Total time: 35 min • Prep: 15 min • Cook: 20 min • Serves: 4 • Difficulty: Easy

Vegies have the starring role in this satisfying stew that has a hint of Moroccan flavours.

Ingredients

Olive oil

1 tbs

Red onion

1 medium, finely chopped

Garlic

2 clove(s), crushed

Fresh ginger

2 tsp, finely grated

Ground cumin

1 tsp

Ground coriander

1 tsp

Ground cinnamon

½ tsp

Pumpkin

400 g, cut into 2cm pieces

Vegetable stock

1 cup(s), (375ml)

Green string beans

150 g, thinly sliced

Cooked borlotti beans

480 g, (2 x 400g cans) rinsed, drained

Baby spinach

75 g

Instructions

1

Heat oil in a large saucepan over medium heat.
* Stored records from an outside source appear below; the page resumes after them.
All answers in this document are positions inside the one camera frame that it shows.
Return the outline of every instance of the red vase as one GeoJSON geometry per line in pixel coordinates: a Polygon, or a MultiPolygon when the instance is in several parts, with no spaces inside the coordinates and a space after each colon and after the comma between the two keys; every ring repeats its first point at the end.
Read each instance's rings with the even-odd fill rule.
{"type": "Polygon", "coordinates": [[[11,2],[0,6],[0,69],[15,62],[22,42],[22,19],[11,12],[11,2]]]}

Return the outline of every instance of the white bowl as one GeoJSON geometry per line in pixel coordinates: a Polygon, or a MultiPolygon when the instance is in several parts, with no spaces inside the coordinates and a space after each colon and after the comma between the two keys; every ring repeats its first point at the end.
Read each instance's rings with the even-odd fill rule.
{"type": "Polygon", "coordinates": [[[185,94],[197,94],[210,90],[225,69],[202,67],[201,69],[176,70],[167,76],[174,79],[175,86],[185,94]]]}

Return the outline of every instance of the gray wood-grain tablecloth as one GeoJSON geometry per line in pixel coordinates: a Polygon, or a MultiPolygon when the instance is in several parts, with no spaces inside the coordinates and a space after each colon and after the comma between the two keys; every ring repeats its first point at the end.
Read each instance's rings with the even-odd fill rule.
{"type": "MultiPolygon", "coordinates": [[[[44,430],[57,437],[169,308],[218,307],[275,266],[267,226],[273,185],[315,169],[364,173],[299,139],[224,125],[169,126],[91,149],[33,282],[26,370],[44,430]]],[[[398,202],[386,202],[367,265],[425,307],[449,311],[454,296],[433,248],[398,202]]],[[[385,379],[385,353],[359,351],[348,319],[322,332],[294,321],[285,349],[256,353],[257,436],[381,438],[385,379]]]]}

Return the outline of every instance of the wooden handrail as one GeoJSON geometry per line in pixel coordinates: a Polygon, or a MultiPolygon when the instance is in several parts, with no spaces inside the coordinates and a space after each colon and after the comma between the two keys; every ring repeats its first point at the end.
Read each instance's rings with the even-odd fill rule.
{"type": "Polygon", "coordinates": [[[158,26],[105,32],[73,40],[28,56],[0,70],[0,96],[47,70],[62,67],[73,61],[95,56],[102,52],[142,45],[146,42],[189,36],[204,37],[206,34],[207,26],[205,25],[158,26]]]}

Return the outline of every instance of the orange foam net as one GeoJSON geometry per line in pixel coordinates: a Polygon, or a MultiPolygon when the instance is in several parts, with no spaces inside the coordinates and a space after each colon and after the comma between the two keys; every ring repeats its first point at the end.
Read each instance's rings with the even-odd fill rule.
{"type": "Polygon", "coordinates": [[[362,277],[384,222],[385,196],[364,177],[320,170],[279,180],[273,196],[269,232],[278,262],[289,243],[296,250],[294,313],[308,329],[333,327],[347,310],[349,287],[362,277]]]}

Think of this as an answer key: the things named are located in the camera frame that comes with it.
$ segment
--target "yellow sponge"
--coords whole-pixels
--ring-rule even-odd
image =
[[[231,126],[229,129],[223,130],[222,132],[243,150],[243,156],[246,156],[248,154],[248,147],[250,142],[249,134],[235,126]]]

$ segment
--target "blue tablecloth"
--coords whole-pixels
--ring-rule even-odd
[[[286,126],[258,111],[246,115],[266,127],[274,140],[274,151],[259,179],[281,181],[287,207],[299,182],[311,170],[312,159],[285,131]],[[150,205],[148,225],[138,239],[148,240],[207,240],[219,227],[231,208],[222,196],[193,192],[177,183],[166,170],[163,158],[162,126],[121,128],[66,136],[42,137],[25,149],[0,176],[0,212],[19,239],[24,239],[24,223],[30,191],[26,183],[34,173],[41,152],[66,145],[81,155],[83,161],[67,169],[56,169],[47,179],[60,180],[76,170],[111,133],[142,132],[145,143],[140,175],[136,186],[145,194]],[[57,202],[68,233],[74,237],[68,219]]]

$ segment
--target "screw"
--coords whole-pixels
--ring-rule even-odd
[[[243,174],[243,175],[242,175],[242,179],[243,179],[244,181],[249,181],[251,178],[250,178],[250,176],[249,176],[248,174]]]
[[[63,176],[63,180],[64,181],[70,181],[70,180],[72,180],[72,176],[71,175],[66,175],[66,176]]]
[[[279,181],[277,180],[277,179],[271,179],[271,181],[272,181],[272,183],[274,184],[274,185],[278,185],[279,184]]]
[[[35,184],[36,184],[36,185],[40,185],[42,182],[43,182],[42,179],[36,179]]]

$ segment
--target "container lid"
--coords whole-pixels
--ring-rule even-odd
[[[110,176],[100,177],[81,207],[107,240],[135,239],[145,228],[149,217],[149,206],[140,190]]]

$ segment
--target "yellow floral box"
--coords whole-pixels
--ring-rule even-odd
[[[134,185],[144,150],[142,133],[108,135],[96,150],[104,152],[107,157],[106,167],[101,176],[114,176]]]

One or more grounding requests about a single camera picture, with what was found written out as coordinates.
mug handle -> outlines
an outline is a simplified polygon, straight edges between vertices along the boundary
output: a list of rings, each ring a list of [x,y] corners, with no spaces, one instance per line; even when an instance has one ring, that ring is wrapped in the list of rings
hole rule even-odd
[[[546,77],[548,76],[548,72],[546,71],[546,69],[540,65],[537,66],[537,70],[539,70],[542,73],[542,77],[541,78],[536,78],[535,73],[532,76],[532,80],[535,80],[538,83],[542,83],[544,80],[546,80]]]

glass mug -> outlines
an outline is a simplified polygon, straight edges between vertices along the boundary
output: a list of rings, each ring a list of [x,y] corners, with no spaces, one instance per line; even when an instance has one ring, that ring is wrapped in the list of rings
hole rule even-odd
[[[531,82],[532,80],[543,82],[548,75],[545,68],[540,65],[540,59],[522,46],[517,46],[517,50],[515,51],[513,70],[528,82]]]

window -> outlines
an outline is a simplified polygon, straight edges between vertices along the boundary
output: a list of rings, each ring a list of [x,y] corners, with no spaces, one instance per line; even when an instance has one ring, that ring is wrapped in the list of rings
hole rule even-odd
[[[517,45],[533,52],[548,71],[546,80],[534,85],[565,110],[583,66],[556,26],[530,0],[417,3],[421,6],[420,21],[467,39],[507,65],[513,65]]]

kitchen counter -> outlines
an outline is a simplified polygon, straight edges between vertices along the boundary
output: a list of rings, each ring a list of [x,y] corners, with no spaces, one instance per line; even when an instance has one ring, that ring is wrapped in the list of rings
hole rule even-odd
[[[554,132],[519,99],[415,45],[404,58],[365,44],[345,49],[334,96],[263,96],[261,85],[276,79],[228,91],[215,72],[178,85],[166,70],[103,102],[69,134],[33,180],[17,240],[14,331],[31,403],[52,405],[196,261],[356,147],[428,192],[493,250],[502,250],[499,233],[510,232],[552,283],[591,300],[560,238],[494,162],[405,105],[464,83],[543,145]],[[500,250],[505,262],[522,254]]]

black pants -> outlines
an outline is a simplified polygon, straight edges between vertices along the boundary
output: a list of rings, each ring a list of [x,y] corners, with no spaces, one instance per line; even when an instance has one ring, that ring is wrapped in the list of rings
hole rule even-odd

Cook onion, stirring, for 5 minutes or until softened. Add garlic, ginger, cumin, coriander and cinnamon and cook, stirring, for 1 minute or until fragrant.

2

Add pumpkin and stock and bring to the boil. Reduce heat and simmer, covered, for 6–8 minutes or until pumpkin is almost tender.

3

Add green beans and borlotti beans and simmer, covered, for 3–4 minutes or until beans are just tender. Add spinach and cook, stirring, for 1 minute or until just wilted. Serve.